• **Task directions**:
Only certain lines below are wanted: those starting at the line containing "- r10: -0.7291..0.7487" and ending at the line containing "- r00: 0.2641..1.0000", both included, each retyped exactly.

• **Recorded data**:
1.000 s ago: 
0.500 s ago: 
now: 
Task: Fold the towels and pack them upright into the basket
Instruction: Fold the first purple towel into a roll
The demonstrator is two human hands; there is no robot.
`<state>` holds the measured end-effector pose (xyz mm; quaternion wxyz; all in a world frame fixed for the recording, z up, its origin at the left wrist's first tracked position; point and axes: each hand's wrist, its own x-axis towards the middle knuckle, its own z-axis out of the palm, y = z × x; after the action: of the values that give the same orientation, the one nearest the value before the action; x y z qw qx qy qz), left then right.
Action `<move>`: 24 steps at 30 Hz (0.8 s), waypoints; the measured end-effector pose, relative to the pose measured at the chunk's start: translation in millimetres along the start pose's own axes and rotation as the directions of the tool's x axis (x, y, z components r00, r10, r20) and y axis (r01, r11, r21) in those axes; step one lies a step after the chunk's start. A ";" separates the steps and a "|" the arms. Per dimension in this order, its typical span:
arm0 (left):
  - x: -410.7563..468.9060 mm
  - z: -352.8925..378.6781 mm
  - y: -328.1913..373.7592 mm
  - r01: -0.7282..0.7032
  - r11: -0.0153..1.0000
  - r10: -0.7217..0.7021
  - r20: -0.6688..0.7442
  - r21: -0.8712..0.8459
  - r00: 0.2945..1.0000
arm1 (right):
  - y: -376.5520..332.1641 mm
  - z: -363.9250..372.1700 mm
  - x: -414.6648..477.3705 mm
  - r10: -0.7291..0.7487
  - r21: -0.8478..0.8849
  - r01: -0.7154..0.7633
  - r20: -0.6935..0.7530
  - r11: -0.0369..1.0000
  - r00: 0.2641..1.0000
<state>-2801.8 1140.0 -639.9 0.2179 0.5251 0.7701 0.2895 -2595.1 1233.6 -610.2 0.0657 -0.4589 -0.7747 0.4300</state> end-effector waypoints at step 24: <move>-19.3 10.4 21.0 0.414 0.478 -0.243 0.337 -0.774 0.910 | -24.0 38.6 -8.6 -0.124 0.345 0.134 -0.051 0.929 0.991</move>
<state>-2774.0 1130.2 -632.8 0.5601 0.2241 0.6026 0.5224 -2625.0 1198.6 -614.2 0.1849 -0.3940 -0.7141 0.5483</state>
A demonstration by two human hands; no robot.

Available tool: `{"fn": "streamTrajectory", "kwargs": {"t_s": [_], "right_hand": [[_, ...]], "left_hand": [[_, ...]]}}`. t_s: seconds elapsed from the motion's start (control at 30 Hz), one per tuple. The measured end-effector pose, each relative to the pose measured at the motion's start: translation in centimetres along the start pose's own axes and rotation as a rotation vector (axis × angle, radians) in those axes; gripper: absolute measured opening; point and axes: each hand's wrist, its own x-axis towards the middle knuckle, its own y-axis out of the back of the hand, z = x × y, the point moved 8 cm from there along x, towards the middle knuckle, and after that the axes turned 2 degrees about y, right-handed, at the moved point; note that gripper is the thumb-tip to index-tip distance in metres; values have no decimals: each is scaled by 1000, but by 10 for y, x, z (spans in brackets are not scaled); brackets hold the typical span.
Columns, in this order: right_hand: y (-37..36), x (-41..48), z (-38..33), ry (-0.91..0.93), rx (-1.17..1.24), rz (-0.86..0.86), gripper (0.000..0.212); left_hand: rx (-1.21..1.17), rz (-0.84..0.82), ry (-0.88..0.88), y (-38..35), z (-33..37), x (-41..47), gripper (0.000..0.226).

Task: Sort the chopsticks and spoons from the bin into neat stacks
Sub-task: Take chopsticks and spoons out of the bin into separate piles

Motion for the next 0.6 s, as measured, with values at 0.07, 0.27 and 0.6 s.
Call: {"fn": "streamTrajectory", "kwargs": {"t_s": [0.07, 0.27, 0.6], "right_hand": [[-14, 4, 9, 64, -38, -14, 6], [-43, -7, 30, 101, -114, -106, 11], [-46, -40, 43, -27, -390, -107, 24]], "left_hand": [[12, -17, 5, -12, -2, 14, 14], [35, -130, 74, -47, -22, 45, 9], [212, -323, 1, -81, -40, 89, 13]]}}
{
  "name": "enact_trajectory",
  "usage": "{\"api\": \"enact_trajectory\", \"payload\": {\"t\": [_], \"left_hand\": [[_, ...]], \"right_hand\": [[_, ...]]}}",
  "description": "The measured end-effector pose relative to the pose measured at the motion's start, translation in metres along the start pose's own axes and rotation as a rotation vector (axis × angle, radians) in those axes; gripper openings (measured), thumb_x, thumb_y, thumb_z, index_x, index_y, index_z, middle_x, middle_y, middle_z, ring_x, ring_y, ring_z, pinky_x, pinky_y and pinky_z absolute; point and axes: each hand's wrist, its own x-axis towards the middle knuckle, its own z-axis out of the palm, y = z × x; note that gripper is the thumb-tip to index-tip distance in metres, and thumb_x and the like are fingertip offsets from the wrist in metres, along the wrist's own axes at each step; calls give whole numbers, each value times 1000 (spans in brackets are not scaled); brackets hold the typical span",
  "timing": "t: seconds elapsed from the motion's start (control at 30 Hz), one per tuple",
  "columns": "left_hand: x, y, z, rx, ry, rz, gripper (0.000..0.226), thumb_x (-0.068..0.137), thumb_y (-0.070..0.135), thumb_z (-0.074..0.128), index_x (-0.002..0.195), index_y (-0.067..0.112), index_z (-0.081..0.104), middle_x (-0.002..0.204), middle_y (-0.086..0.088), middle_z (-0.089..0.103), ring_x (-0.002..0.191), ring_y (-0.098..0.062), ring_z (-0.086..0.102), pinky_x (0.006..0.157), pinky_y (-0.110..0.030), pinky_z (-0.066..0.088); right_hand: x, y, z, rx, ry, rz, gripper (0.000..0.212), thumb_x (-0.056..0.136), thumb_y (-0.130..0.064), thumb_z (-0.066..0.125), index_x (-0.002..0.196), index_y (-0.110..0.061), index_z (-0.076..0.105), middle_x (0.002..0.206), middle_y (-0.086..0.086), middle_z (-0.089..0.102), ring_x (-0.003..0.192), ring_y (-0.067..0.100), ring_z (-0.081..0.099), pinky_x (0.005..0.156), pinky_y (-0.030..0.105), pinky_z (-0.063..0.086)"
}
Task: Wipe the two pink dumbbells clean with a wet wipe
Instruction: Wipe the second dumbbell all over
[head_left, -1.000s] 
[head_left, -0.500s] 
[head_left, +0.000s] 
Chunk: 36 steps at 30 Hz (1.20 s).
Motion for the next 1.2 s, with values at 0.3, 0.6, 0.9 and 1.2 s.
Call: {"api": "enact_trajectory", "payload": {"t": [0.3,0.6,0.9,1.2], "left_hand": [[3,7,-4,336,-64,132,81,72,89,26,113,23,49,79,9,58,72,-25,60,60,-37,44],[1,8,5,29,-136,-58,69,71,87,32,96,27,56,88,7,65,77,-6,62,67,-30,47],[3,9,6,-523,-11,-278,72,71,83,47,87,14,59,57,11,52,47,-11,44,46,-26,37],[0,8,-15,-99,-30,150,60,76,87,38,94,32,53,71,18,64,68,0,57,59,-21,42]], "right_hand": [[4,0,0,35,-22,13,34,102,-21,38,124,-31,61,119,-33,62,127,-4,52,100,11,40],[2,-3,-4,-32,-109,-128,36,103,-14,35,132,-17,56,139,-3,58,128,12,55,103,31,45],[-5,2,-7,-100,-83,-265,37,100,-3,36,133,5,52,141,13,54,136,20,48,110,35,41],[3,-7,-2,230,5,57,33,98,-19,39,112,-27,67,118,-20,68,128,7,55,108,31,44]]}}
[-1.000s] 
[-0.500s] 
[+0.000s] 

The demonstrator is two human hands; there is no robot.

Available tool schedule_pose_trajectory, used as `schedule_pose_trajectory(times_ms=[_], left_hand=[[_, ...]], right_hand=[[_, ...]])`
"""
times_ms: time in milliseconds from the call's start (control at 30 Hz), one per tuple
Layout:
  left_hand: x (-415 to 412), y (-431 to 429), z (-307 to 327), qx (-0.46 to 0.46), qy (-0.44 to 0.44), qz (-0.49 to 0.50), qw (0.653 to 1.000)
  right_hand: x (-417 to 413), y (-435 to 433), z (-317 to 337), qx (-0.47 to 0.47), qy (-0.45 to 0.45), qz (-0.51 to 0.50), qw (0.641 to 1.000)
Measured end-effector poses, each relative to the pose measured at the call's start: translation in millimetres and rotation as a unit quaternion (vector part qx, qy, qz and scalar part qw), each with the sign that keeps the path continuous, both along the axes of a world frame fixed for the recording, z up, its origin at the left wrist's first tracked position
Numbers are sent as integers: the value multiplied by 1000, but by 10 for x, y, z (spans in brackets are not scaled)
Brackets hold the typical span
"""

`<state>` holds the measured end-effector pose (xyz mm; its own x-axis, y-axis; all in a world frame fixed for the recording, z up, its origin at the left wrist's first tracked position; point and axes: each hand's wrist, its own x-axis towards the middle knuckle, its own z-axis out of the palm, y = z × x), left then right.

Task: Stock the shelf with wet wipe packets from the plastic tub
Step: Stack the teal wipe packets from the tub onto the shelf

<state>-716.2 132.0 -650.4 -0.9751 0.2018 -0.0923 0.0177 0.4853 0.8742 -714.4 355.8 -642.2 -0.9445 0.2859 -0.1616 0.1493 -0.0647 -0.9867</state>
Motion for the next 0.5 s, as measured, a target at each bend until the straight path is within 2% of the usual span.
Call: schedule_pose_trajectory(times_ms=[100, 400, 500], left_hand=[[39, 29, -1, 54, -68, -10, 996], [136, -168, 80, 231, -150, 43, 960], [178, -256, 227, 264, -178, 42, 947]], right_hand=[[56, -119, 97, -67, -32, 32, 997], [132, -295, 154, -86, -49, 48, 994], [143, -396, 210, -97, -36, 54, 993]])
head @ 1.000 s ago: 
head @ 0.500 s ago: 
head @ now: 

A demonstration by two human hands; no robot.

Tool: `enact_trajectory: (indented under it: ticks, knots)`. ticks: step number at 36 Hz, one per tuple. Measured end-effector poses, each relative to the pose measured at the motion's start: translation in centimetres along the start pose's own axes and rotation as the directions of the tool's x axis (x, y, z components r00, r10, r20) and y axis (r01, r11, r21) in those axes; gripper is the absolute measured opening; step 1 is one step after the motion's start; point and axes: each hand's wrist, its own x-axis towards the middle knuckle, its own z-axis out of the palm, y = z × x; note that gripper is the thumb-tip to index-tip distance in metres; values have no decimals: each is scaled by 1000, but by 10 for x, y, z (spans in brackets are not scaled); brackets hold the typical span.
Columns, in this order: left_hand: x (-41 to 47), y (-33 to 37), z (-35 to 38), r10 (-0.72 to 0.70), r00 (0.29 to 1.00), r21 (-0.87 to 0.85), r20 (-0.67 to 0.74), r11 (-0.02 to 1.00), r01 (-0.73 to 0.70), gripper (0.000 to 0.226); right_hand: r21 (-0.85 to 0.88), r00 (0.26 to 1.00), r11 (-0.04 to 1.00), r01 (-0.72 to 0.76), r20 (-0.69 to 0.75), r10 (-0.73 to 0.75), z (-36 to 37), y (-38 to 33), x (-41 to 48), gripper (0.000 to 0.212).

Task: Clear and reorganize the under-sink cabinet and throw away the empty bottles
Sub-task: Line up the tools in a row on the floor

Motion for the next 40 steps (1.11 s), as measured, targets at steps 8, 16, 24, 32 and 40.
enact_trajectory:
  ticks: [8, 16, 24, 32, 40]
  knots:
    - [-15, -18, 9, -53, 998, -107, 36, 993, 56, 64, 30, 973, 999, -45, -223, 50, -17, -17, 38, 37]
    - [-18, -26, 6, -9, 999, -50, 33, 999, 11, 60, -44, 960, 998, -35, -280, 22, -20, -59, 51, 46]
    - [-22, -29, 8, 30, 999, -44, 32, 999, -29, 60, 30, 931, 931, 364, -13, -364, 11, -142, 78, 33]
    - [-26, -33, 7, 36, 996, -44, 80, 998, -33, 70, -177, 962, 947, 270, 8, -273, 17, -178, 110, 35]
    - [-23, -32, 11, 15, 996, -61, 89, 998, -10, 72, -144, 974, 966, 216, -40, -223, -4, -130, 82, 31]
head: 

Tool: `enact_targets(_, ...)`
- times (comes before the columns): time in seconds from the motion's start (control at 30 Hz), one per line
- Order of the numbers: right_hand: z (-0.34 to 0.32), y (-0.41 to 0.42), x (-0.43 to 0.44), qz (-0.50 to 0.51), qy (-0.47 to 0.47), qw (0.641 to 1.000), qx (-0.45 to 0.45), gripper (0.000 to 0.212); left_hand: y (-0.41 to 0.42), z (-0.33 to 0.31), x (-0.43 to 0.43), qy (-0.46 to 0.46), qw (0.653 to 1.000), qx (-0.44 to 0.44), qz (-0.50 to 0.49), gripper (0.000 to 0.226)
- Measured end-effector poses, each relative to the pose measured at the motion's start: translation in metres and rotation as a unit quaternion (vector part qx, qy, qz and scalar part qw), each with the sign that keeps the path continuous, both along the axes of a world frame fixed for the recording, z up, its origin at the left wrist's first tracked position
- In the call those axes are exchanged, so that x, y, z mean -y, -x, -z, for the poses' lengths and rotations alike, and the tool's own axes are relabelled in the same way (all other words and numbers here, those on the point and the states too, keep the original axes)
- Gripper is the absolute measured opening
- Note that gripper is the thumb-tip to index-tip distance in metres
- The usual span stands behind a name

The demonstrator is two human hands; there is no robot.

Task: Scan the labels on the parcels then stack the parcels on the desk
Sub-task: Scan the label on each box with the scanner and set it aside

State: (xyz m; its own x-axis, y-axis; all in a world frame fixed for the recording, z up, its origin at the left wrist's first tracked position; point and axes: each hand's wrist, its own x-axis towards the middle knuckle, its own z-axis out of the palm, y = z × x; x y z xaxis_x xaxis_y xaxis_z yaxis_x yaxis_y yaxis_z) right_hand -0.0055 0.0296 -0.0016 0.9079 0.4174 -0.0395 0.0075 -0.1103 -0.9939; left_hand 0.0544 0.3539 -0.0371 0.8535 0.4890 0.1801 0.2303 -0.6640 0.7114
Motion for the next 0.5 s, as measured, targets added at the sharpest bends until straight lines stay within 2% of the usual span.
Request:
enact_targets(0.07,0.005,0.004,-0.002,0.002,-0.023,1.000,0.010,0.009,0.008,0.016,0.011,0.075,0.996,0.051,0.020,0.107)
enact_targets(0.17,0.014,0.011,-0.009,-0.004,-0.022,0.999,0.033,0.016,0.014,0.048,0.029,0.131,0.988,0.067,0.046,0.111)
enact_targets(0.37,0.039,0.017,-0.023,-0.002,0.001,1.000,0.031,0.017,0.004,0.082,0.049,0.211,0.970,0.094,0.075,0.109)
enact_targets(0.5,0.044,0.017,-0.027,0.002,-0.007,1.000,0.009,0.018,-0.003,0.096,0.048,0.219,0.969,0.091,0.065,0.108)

• **Answer for the task**:
  - r10: -0.7291..0.7487
  - r21: -0.8478..0.8849
  - r01: -0.7154..0.7633
  - r20: -0.6935..0.7530
  - r11: -0.0369..1.0000
  - r00: 0.2641..1.0000

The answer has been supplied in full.